I’ll note that the @PanIndustrial TimerTool can help this a bit by filing multiple executions under one proxy timer call. Whenever the library is invoked it pulls all set timers with targets less than the current timestamp and attempts to execute them with noop self awaits if you specify that(which in some instances execute mostly in sync but I’m not sure how a Bob situation affects that…ie I don’t know if motoko is doing some virtual scheduling before handing back to the replica scheduler or not…I think there is virtual scheduling based on some issues I’ve seen in GitHub) between such that if one fails it isn’t removed from the queue. Or you can force only sync items and specify an upper limit on tasks to handle during one round*.
The down side is you have to mange your own recurrence. This is both good and bad. Good so that if you are 23 minutes late on a one minute recurring timer you don’t have 23 others scheduled*. Bad in that you have to mange it, but the code to do so is trivial.

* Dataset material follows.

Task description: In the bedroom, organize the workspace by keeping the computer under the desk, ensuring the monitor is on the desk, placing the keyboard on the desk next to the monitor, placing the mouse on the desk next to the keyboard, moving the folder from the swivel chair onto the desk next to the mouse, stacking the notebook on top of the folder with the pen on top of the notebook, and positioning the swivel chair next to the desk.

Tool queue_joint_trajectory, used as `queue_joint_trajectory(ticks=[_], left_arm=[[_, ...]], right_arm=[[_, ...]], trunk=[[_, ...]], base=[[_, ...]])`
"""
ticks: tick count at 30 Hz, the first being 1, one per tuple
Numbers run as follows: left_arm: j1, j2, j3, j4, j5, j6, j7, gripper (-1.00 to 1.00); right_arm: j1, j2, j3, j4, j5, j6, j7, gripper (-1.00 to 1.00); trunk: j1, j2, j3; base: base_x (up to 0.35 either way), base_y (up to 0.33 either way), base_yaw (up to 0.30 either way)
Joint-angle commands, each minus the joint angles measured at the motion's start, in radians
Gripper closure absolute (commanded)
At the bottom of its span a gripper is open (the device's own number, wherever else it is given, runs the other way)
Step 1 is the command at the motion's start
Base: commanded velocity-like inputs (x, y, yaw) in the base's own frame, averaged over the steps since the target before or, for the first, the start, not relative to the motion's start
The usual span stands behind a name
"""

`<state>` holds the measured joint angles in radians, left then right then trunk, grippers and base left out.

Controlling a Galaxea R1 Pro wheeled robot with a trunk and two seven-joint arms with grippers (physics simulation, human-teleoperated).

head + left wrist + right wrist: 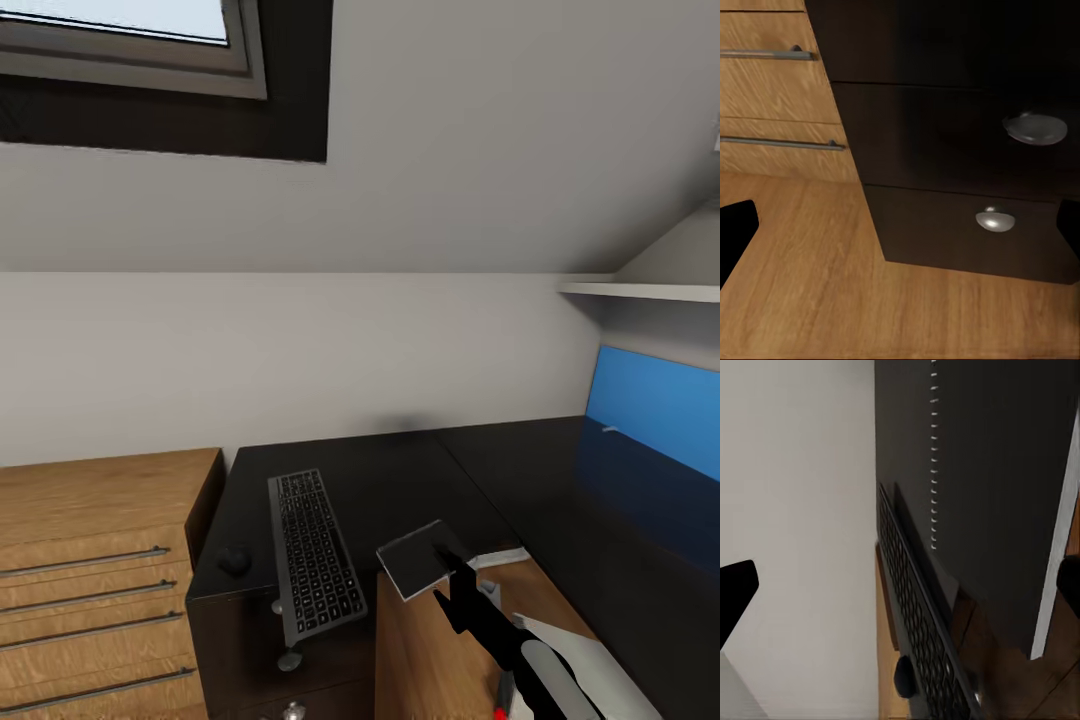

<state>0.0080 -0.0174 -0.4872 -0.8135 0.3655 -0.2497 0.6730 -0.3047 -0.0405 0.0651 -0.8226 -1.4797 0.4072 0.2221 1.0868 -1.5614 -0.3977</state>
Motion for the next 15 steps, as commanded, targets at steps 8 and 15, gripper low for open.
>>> queue_joint_trajectory(ticks=[8, 15], left_arm=[[0.0, 0.001, -0.002, -0.001, 0.011, -0.006, 0.002, -1.0], [0.0, 0.001, -0.002, -0.001, 0.01, -0.006, 0.003, -1.0]], right_arm=[[-0.001, -0.001, 0.002, 0.0, -0.005, 0.001, 0.002, -1.0], [-0.001, -0.001, 0.002, 0.003, -0.005, 0.001, 0.002, -1.0]], trunk=[[-0.001, -0.001, -0.001], [-0.001, -0.001, -0.001]], base=[[-0.308, 0.0, 0.0], [-0.32, -0.072, 0.0]])
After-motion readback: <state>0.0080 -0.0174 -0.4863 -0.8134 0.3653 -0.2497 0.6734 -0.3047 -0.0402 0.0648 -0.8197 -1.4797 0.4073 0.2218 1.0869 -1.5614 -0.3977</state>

- My understanding of the way motoko does recurring times is that like 10 are scheduled ino a priority queue that is picked up on a callback to schedule the next one as @ggreif explains here Motoko - Timers - Specific Behavior - #3 by ggreif. I’m assuming that stale queue items that have a more fresh brother invocation are dropped, but I’d love to get confirmation on that given the whole BOB situation.
Using native motoko timers, if you schedule 10 different tasks with 10 timers at 10 different times during a delay cycle I’d expect that currently possibly only the first one will get scheduled(especially if you have other ingress messages) and you might have to wait for 23 minutes to see the next one(or longer if you have a lot of ingress as timers can get de-prioritized.)
It would be really, really nice to have a detailed flow diagram of the scheduler that includes an sdk layer.
- I need to check out the new finally as I may be able to now recover and properly recover if finally is run even if you hit the cycle limit.